Ma la nuova compagine governativa ne uscirà rafforzata, sempre che scatti martedì “l’ora segnata dal destino”, oppure le sue attuali debolezze subiranno una vistosa dilatazione? Finora i personaggi chiave, oltre a Rocco Casalino, sono stati Stefano Patuanelli e Roberto Gualtieri, che insieme a Giuseppe Conte hanno costituito quella sorta di trimurti, che ha guidato l’azione di governo. I capi delegazione – Dario Franceschini e Alfonso Bonafede – sono stati più defilati. Pronti ad intervenire in caso di bisogno. Mentre Luigi Di Maio, ex capo dei 5 stelle, aveva il problema di risalire la china e riconquistare la leadership perduta nei confronti di un movimento, sempre più in preda ad un’interminabile crisi di nervi.

Immaginiamo che le rispettive caselle non subiranno cambiamenti. Ed allora chi sarà in grado di correggere quella continua propensione all’errore, di cui lo stesso Nicola Zingaretti si è reso conto, al punto da doverlo ammettere apertamente? Lasciamo stare i rappresentanti dei 5 stelle. Dal punto di vista professionale sono quelli che sono. Absolute beginner. Studenti fuori corso, nelle migliori occasioni, che invece di studiare hanno perso tempo nei vari meetup. Rimane allora il Ministro dell’economia, come pivot. L’uomo a cui sono affidate le sorti finanziarie del Paese.

Roberto Gualtieri è stato un ottimo mediatore. In Europa, come Presidente della Commissione per i problemi economici e monetari, è riuscito a guidare i suoi parlamentari nella battaglia contro il Fiscal compact. E bloccarne l’automatico inserimento nell’ordinamento giuridico europeo. Solo per questo bisogna essergli riconoscenti. Ma basta questo per farne un buon ministro dell’Economia. Purtroppo, a Via XX Settembre, servono altre qualità. Occorre grinta e fermezza a difesa di un bene prezioso, qual è il futuro degli italiani. Non è certo un caso se a Via Cernaia, di fronte ad uno degli ingressi del Ministero, vigila, da più di un secolo, la statua di Quintino Sella. Che fu l’artefice del pareggio di bilancio.

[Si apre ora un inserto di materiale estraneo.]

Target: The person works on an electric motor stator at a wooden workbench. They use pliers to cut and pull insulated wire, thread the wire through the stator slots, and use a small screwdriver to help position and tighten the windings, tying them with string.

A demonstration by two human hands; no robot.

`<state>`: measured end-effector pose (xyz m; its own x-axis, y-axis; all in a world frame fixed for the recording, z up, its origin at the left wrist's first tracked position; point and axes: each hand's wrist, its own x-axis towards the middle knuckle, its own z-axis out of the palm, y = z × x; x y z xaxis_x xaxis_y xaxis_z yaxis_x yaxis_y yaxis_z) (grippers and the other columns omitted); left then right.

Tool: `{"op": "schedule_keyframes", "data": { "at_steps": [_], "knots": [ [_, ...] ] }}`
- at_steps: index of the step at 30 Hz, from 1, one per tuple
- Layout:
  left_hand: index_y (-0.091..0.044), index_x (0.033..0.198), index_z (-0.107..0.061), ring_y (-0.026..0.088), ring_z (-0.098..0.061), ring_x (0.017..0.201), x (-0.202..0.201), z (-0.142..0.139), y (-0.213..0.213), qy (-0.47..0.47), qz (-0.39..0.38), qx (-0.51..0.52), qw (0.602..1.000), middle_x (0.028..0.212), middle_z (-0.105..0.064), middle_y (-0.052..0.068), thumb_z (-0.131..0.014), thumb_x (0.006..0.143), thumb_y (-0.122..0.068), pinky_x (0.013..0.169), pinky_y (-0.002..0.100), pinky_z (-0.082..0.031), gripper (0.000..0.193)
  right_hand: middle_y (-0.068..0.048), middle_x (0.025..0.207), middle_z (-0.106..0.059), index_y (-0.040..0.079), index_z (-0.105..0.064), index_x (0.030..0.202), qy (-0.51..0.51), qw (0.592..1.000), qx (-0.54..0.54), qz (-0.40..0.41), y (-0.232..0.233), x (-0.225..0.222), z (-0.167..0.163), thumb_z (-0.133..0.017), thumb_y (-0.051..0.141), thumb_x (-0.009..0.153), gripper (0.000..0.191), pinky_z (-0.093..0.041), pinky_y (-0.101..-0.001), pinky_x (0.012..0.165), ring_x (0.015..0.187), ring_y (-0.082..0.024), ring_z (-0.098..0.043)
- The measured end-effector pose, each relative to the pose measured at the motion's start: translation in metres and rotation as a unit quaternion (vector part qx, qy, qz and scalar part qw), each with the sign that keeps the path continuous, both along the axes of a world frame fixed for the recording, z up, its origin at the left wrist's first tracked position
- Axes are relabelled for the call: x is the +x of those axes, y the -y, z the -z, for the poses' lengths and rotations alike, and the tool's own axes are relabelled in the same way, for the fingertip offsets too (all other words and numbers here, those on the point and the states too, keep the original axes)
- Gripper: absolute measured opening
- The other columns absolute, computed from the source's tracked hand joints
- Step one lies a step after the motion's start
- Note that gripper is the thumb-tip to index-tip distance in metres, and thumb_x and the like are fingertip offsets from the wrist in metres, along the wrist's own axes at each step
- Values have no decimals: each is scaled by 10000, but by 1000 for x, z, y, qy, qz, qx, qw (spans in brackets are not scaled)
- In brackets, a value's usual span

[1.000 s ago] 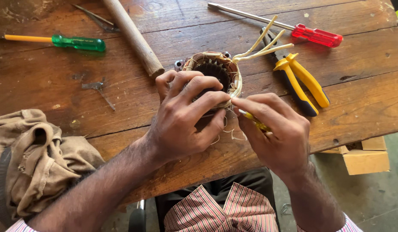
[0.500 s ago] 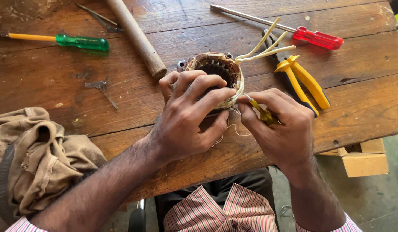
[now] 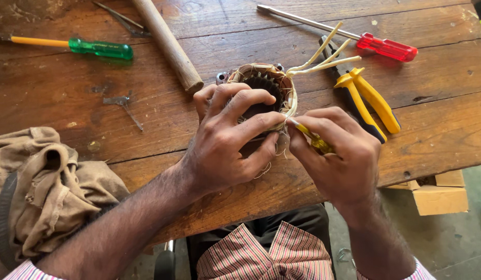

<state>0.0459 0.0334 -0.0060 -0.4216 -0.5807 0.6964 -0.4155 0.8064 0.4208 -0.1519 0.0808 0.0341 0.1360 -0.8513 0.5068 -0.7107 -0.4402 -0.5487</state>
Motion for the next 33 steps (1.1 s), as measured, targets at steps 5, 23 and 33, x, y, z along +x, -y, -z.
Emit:
{"op": "schedule_keyframes", "data": {
  "at_steps": [5, 23, 33],
  "knots": [
    [-130, 1140, -745, 236, -536, 1261, 1, 4, 0, -14, 1, 7, 1000, 1276, -647, 34, -793, 914, -200, 1099, 454, -287, 241, -139, 1003, -720, -17, -720, 1067, 32, 999, -12, -24, -5, 5, 5, -747, -44, 843, 227, -580, -322, 775, 888, -185, -718],
    [-121, 1177, -671, 237, -519, 1293, 0, 11, 2, -1, -5, -3, 1000, 1301, -621, 34, -804, 897, -203, 1109, 477, -278, 321, -53, 1013, -727, 66, -734, 1229, -3, 996, 83, 34, -39, 1, -29, -735, 5, 902, 333, -569, -255, 734, 840, -98, -705],
    [-117, 1183, -660, 254, -510, 1299, 1, 7, -2, 4, -9, -5, 1000, 1290, -609, 38, -810, 892, -194, 1116, 479, -288, 336, -72, 983, -740, 112, -760, 1189, -58, 993, 89, 48, -37, 5, -33, -784, 50, 862, 334, -590, -286, 708, 838, -137, -743]
  ]
}}
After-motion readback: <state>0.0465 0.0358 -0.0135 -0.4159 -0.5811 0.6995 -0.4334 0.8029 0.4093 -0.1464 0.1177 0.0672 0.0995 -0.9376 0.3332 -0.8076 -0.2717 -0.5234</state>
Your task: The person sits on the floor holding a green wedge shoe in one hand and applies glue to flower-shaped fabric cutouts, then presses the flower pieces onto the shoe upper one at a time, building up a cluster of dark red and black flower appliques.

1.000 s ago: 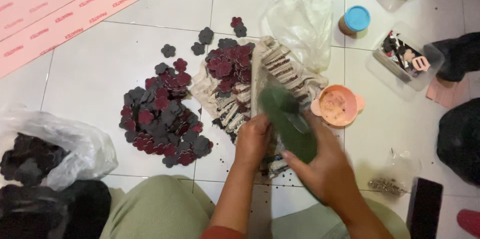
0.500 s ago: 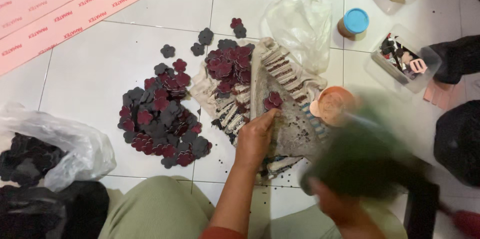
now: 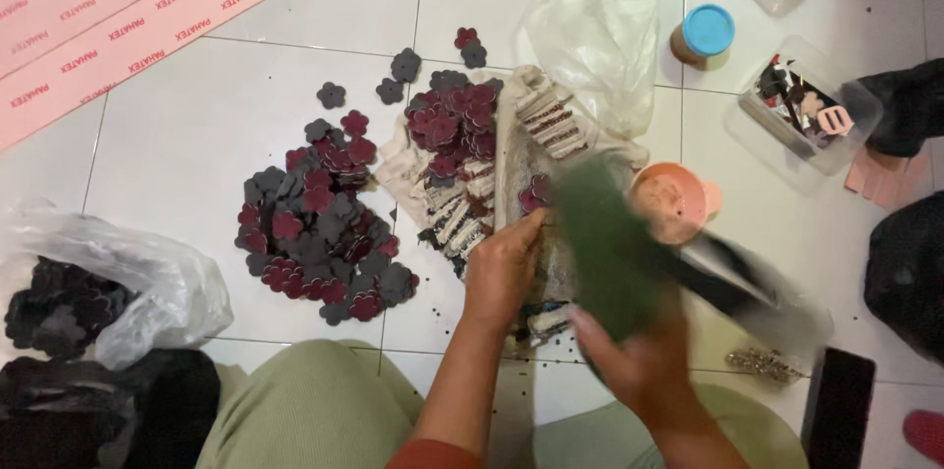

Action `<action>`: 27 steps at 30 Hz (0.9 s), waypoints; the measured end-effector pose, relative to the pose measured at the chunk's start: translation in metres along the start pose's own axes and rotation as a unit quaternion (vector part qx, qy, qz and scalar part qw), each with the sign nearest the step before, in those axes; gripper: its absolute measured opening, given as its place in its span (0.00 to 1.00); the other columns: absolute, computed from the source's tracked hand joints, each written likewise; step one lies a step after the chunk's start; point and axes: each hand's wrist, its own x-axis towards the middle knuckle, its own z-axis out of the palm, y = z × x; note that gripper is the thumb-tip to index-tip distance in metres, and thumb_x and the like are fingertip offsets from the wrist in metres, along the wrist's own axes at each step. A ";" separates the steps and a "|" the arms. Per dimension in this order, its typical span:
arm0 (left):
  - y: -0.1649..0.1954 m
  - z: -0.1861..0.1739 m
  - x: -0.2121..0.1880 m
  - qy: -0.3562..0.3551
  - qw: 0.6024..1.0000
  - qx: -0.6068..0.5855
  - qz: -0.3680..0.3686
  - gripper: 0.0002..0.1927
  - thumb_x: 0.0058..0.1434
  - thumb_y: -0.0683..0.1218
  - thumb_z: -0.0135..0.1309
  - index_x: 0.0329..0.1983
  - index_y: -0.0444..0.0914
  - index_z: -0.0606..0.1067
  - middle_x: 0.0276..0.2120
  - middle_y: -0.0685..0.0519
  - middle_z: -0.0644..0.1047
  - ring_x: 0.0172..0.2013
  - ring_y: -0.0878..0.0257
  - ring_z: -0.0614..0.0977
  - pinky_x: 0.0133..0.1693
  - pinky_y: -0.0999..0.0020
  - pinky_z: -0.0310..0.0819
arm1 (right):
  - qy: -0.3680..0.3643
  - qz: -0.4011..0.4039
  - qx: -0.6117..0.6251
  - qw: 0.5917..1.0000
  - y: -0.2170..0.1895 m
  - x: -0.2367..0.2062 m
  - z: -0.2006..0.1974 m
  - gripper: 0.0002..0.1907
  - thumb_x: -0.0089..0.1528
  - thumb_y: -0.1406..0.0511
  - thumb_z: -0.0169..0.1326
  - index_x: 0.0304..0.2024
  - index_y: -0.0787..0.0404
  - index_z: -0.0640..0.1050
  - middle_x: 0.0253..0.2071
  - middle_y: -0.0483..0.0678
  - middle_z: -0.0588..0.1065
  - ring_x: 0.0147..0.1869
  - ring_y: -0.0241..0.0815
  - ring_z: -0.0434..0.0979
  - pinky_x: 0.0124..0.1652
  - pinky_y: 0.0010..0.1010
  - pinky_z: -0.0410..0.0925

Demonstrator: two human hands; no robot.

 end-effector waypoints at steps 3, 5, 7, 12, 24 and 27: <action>0.001 -0.002 -0.002 -0.019 0.996 0.077 -0.051 0.09 0.64 0.42 0.58 0.45 0.47 0.80 0.35 0.47 0.83 0.36 0.49 0.85 0.37 0.57 0.78 | -0.021 0.100 0.056 0.993 0.001 0.010 0.005 0.45 0.52 0.60 0.66 0.68 0.63 0.64 0.59 0.58 0.73 0.62 0.55 0.73 0.58 0.41 0.65; 0.003 -0.001 -0.001 0.022 0.998 0.055 -0.030 0.11 0.63 0.43 0.58 0.48 0.48 0.81 0.36 0.46 0.83 0.34 0.48 0.84 0.34 0.57 0.77 | 0.013 0.069 -0.073 0.995 0.003 0.009 -0.003 0.47 0.50 0.59 0.67 0.70 0.61 0.65 0.61 0.60 0.72 0.62 0.60 0.72 0.57 0.44 0.65; 0.007 -0.002 -0.005 0.037 0.997 0.030 -0.056 0.12 0.64 0.44 0.58 0.50 0.48 0.81 0.36 0.46 0.83 0.33 0.47 0.84 0.33 0.57 0.77 | -0.005 0.095 -0.099 0.990 0.005 0.005 -0.010 0.46 0.52 0.58 0.67 0.70 0.59 0.65 0.56 0.58 0.74 0.60 0.59 0.73 0.55 0.44 0.67; 0.007 -0.002 -0.001 0.049 0.990 -0.022 -0.128 0.11 0.63 0.47 0.59 0.49 0.49 0.83 0.32 0.45 0.82 0.30 0.51 0.86 0.31 0.61 0.77 | -0.035 0.049 -0.156 0.986 0.012 0.005 -0.007 0.46 0.49 0.56 0.67 0.68 0.60 0.67 0.53 0.58 0.74 0.55 0.60 0.73 0.51 0.47 0.67; -0.047 -0.024 -0.002 0.234 0.797 -0.476 -0.290 0.14 0.72 0.46 0.51 0.57 0.38 0.78 0.39 0.52 0.82 0.36 0.67 0.82 0.41 0.68 0.78 | -0.077 0.100 -0.124 0.984 0.019 0.008 -0.003 0.44 0.48 0.57 0.67 0.67 0.58 0.69 0.52 0.58 0.75 0.54 0.60 0.73 0.52 0.45 0.67; -0.046 -0.032 -0.007 0.098 0.938 -0.192 -0.271 0.14 0.70 0.43 0.47 0.54 0.39 0.79 0.42 0.53 0.83 0.31 0.65 0.75 0.41 0.68 0.77 | -0.060 0.114 -0.056 0.990 0.024 0.007 -0.004 0.43 0.50 0.60 0.67 0.66 0.61 0.68 0.56 0.59 0.75 0.58 0.56 0.75 0.54 0.41 0.67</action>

Si potrebbe argomentare: nessuno toglierà ad Italia Viva la possibilità di controllare, dal Parlamento, l’attività del Governo. Ma questo è il problema principale di una politica che tenta di esorcizzare, senza per altro riuscirci, la pandemia, riducendo il ruolo delle assemblee elettive. Non si dimentichi che l’ultima legge di bilancio è stata votata dal Senato a scatola chiusa, a causa dei ritardi governativi nel predisporre il relativo disegno di legge. E così uno degli atti più significativi, legati al diritto-dovere del Parlamento di controllare la legge regina dell’esercizio finanziario, è stato alla fine vanificato, con un grave vulnus delle stesse regole costituzionali.

Questo quindi il quadro, che non alimenta grandi speranze. Si può tuttavia sperare che l’interrogativo posto da Antonio Polito possa alla fine trovare una risposta diversa. Non sempre il pessimismo della ragione deve avere il sopravvento. C’è anche l’ottimismo della volontà. Quando non si trasforma in un semplice alibi.